W fikcyjnym Limbo City dochodzi do terrorystycznych ataków niejakiego Dante. A przynajmniej tak twierdzi telewizja, którą włada Mundus - czarny charakter, będącego ucieleśnieniem współczesnego biznesmena. Dawno, dawno temu Mundzio poczuł się zdradzony, gdy jego prawa ręka – demon Sparda postanowił związać się z przedstawicielką sił anielskich – Ewą. Z tego związku na świat przyszedł na świat nasz główny bohater, który jest cierniem w oku i jedynym realnym zagrożeniem dla Króla Demonów. Zadziorny Dante nie ma więc wyboru i musi zaprowadzić porządek w tym i innym wymiarze. Na szczęście znajdzie oparcie w postaci członków Zakonu – Kat i Vergila.

Dalsza część tekstu pod wideo

Cofnijmy zegary

Jak głosi branżowa legenda, Devil May Cry miał być tak naprawdę częścią uniwersum Resident Evil. Jednak w miarę postępu prac, okazało się, że rodzi się coś zupełnie nowego i innego od flagowego dziecka Capcomu. Teraz, by ułatwić odbiór marki młodym oraz zachodnim graczom postanowiono na nowo opowiedzieć historię białowłosego nefilima.  Tym sposobem DmC trafiło w ręce Ninja Theory, studia  które znacie z Kung Fu Chaos, genialnego Heavenly Sword czy niedocenionego Enslaved.


Z braku nowych pomysłów, ponownie przyjdzie Wam się zmierzyć z Mundusem Królem Demonów. Nowość stanowi za to postać Kat – dziewczyny umiejącej tworzyć portale i umożliwiać głównemu bohaterowi przechodzenie do Limbo. Jak tylko ją zobaczycie, do głowy wpadnie Wam wizerunek Kai z Heavenly Sword – ta sama niewinność i dziecięca naiwność, połączona ze sporą dawką uroku. Jedyne uzasadnienie dla „nowego początku” widziałbym w kompletnym wywróceniu uniwersum do góry nogami - dla przykładu, z Dantego można by uczynić kobitkę, która walczy z arcydemonem, który okazuje się być jej ojcem itd.; Najchętniej jednak zobaczyłbym obydwu Panów D w jednej grze, czyli połączenie dwóch równoległych wymiarów...w końcu w grach wszystko jest możliwe. Nowe szaty nie zrobią z tych samych elementów nowego króla. Jeśli jednak macie głęboko w poważaniu powyższą kwestię, do oceny końcowej śmiało możecie dodać jeden punkt.

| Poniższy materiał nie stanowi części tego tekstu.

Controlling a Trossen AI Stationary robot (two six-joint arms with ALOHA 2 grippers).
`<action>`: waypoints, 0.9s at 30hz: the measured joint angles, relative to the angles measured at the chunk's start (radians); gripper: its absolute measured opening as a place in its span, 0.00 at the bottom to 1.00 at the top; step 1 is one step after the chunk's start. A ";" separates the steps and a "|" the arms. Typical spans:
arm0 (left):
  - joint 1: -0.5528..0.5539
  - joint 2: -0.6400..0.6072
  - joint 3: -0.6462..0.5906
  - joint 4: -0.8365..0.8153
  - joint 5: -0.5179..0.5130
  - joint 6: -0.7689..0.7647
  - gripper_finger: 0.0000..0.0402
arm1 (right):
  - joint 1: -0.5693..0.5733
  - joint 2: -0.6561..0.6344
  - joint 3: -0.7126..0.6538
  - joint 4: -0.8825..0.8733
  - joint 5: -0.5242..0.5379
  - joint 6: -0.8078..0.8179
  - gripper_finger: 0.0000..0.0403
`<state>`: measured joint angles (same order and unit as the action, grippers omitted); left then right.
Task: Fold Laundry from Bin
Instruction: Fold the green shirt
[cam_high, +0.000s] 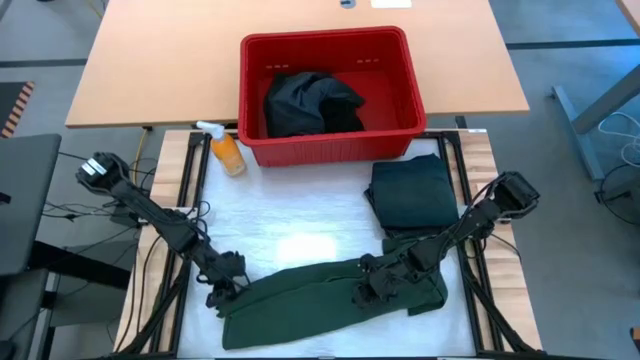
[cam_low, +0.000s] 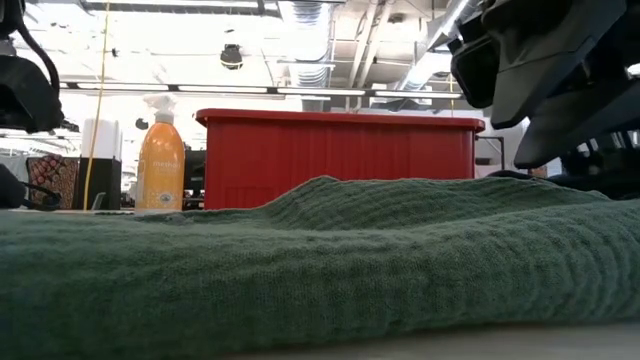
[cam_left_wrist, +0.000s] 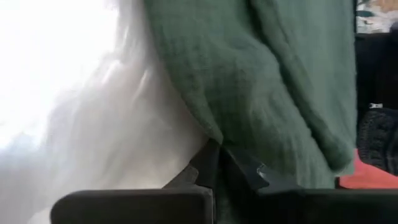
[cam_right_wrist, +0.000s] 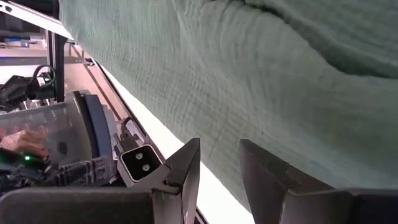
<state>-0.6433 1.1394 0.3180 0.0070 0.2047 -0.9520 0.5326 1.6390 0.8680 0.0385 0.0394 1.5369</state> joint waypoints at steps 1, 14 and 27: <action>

Uniwersum Devil May Cry jest nami już od 2001 roku. Do tej pory mieliśmy przyjemność poznać cztery gry, serial anime oraz komiksy. Zżyliśmy się z głównym bohaterem i nic dziwnego, że po nowinie, jaką była zmiana wizerunku Dante'go, w społeczności graczy podniosła się wrzawa. Osobiście nie miałem z tym problemu, gdyż przez większość czasu i tak oglądam bohatera od... tyłu. Pierwsze skojarzenia, jakie budzi nasz nefilim po operacji plastycznej to Hayden Christensen, które możecie pamiętać z roli Anakina Skywalkera w dwóch epizodach Gwiezdnych Wojen. Na szczęście Ninja Theory znalazło miejsce na małe odwołanie do poprzedniej buźki i to w humorystyczny sposób. Nie martwcie się też mocno , bo siwowłosą czuprynę będzie oglądać na ekranie tak często jak tylko poprzez radosną wyrzynkę napełnicie stosowny wskaźnik i uruchomicie tryb wkurzonego demona.

Nazywam się Dante i robię zadymę

W ramach ułatwiania maszkaronom opuszczenia limbowego padołu będzie mogli stosować środki  już bardzo dobrze Wam znane. Ponownie chwycicie za miecz Rebellion oraz dwie giwery (Ebony i Ivory – największe miłości Dantego), ale to nie wszystko. W miarę zagłębiania się w fabułę, arsenał będzie się stopniowo rozrastał, a wraz z nim pojawią się do kupienia nowe opcje, jak zwiększenie mocy itp. Pod spustami znajdziecie możliwość włączania anielskich lub demonicznych zabawek, przez co taniec śmierci nabiera nowego wymiaru i pozwala coraz fantazyjniej pozbawiać życia wrogów. Dodatkowy smaczek stanowią zbliżenia  kamery na Dantego, gdy zabija ostatniego przeciwnika w danej lokacji. Powraca również system oceniania tego jak ukończyliście dany poziom. Gracze lubiący duże wyzwania będą wniebowzięci. Zwykli padownicy nie muszą się jednak martwić, gdyż ukończenie gry nie wymaga małpiej zręczności. Do mistrzów wciskania przycisków nie należę, a DmC ukończyłem tracąc życie dwa lub trzy razy na poziomie normal. Jeśli więc poziom hard będzie dla Was zbyt łatwy, po pierwszym ukończeniu gry odblokują się kolejne, znacznie bardziej wymagające. By jeszcze bardziej przybliżyć żółtodziobom mechanizmy walki przygotowano tryb szkolenia.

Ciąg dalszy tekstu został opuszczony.